As a perennial plant crop, grapevine is known to be infected with multiple viruses and viroids at the same time. Viral infections are difficult to identify by sole examination of host symptoms. Conventional molecular virus detection methods such as Polymerase chain reaction (PCR) are virus-specific, thereby lacking the ability in the identification of novel viruses and viral strains. RNA-Sequencing (RNA-Seq) of virus-infected grapevine produce massive amounts of information of genome sequence of the infecting viruses; therefore, RNA-Seq allows screening of both known and novel viral sequences in a given sample. Challenges in using high-throughput sequencing (HTS) for virus screening involves its non-standardized pipelines and multiple steps of bioinformatics analysis with various choices of tools.
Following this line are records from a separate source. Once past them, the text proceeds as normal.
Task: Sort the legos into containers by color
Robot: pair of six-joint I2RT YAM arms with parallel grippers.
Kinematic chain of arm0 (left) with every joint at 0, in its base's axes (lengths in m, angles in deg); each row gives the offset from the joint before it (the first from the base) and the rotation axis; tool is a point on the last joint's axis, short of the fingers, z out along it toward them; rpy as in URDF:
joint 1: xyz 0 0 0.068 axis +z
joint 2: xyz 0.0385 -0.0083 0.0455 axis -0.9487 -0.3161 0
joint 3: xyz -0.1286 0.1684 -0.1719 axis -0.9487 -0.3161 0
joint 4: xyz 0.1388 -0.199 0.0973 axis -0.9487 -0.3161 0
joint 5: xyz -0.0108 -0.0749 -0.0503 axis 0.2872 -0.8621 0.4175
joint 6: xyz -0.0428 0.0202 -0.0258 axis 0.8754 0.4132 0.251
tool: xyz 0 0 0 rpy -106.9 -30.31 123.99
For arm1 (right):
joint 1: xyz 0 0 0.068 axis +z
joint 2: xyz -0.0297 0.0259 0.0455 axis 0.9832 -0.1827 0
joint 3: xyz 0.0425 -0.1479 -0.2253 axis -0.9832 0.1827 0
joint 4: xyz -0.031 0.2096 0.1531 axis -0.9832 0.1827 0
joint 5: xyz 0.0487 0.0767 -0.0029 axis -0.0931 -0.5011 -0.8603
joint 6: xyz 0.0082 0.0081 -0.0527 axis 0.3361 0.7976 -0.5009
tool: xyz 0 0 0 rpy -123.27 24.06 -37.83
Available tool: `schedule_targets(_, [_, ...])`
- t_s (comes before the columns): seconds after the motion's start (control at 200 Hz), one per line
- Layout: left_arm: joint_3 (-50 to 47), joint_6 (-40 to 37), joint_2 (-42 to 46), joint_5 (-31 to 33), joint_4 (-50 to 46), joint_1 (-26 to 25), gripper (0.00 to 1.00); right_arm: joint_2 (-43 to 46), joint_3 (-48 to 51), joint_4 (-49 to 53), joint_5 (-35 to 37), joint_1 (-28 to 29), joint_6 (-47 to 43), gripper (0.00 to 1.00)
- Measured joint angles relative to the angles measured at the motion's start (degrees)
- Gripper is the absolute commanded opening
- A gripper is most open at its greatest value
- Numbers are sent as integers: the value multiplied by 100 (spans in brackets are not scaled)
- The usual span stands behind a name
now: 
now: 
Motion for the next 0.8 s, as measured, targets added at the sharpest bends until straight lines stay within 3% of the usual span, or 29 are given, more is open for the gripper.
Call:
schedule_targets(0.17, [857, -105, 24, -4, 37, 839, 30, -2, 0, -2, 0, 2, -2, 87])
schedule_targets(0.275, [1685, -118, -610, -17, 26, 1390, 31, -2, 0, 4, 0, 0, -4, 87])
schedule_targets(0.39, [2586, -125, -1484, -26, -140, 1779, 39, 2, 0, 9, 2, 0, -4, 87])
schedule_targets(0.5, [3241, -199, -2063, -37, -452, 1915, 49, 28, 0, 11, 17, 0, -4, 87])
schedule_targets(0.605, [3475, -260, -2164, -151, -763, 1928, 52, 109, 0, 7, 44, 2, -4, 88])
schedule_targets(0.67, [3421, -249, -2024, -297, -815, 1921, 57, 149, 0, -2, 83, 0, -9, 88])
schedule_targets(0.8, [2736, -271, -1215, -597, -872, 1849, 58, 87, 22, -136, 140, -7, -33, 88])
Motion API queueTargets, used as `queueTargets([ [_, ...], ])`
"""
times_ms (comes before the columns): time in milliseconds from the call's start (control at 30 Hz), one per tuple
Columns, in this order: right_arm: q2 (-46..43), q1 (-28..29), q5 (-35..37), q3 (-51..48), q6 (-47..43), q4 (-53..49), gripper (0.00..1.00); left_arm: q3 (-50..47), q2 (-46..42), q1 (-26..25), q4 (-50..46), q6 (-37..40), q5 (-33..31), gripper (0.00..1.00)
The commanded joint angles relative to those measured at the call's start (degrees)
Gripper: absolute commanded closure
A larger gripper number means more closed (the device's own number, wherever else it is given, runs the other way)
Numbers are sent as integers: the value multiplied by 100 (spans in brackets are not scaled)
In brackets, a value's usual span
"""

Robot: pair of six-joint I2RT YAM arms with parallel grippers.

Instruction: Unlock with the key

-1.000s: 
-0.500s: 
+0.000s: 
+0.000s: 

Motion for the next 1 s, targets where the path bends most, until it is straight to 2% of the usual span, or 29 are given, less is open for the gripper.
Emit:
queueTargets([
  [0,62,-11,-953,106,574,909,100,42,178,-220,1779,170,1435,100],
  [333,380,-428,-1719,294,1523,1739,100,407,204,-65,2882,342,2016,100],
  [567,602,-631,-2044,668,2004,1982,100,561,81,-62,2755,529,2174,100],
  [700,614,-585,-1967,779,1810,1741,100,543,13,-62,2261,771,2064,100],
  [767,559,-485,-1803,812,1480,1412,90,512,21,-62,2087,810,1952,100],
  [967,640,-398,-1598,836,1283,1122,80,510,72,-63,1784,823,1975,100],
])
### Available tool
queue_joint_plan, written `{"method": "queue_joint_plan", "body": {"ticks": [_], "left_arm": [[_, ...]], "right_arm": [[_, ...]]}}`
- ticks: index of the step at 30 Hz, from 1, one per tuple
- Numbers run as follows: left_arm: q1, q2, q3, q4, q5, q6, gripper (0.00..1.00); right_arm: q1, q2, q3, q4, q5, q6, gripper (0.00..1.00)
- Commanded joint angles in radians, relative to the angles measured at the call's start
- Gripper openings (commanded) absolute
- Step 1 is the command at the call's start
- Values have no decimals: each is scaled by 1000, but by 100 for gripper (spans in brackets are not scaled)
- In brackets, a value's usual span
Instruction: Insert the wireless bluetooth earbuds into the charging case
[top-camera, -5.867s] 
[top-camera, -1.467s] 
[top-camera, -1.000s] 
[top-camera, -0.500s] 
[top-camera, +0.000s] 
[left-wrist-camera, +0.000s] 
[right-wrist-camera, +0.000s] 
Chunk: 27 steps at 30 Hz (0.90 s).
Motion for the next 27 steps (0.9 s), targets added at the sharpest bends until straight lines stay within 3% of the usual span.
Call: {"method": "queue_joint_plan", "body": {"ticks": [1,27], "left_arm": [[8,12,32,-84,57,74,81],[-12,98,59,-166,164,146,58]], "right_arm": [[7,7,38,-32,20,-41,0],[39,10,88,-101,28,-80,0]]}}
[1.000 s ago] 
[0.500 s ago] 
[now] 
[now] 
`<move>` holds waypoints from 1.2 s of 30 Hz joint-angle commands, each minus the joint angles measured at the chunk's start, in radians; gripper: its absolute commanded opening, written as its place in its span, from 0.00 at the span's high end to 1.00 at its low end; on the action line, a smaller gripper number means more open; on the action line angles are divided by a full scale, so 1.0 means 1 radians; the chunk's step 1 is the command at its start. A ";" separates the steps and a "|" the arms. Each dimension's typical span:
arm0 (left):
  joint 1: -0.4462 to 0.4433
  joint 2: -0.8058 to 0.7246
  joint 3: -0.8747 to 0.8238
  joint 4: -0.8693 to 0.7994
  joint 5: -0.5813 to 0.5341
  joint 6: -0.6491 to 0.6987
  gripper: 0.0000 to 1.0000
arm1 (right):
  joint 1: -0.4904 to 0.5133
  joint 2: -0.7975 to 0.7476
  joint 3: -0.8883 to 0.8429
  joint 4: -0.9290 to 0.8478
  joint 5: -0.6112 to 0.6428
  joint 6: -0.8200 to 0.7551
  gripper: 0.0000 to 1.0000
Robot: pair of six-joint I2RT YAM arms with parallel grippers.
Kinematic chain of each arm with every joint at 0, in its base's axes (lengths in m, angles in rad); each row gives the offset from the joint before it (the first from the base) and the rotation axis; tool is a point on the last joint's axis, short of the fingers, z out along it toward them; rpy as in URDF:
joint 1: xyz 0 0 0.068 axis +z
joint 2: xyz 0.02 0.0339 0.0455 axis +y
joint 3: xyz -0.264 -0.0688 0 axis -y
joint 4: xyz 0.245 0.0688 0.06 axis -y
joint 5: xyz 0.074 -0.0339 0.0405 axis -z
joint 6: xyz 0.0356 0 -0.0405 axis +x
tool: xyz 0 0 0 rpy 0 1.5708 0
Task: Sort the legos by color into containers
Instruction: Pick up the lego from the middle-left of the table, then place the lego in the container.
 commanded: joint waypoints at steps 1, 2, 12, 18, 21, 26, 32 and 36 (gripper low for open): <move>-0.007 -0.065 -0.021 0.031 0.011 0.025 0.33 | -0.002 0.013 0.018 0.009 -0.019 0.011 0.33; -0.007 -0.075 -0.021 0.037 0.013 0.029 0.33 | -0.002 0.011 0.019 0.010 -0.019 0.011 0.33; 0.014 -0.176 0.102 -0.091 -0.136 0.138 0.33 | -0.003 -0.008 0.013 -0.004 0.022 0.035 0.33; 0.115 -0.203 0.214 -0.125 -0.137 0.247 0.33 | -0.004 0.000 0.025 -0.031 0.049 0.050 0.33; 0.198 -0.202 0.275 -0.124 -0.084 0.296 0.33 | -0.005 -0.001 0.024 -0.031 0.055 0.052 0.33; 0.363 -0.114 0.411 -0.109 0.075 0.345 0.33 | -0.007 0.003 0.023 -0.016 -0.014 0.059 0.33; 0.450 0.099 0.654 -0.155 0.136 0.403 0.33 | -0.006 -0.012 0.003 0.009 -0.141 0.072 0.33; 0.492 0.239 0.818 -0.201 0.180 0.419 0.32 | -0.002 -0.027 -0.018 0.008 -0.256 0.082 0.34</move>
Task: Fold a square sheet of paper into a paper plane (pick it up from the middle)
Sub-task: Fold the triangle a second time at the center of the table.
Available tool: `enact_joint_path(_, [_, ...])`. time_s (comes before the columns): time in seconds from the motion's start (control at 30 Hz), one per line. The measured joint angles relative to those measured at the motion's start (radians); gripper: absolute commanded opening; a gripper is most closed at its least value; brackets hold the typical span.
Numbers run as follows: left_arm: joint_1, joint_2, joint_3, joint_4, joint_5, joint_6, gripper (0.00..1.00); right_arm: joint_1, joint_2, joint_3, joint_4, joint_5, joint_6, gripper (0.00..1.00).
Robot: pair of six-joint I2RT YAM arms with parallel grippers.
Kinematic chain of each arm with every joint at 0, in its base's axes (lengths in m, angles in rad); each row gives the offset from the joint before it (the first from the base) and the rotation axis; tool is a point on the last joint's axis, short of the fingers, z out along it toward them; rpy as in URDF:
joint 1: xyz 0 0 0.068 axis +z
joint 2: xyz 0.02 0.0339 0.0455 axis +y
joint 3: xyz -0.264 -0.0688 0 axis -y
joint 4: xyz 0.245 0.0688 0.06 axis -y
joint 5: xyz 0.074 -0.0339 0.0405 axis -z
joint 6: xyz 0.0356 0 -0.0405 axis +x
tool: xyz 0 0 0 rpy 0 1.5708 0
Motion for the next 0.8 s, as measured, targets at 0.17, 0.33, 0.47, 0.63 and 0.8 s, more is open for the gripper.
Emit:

The proposed research involves the analysis of sequence data obtained from RNA-Seq of virus-infected commercial grapevine obtained in our laboratory and the identification of viruses. The goal of this project is to develop a bioinformatics pipeline that can accurately and efficiently identify existing viral genomes of the RNA-Seq. Upon successful development of pipeline, the student may also conduct comparison between developed pipeline and Virtool - a web-based application of plant virus detection developed by Canadian Food Inspection Agency (CFIA).

This project will include the following objectives:

  1. Use appropriate bioinformatics tools to process raw sequence data generated from RNA-Seq, including trimming, quality check, and sequence alignment.
  2. Develop an effective pipeline to filter host (grapevine) genome, locate genomes of viruses from the filtered RNA-Seq, and identification of variants of the obtained genomes of viruses.
  3. Comparison of identified viruses and viral strains by developed pipeline by the student and Virtool.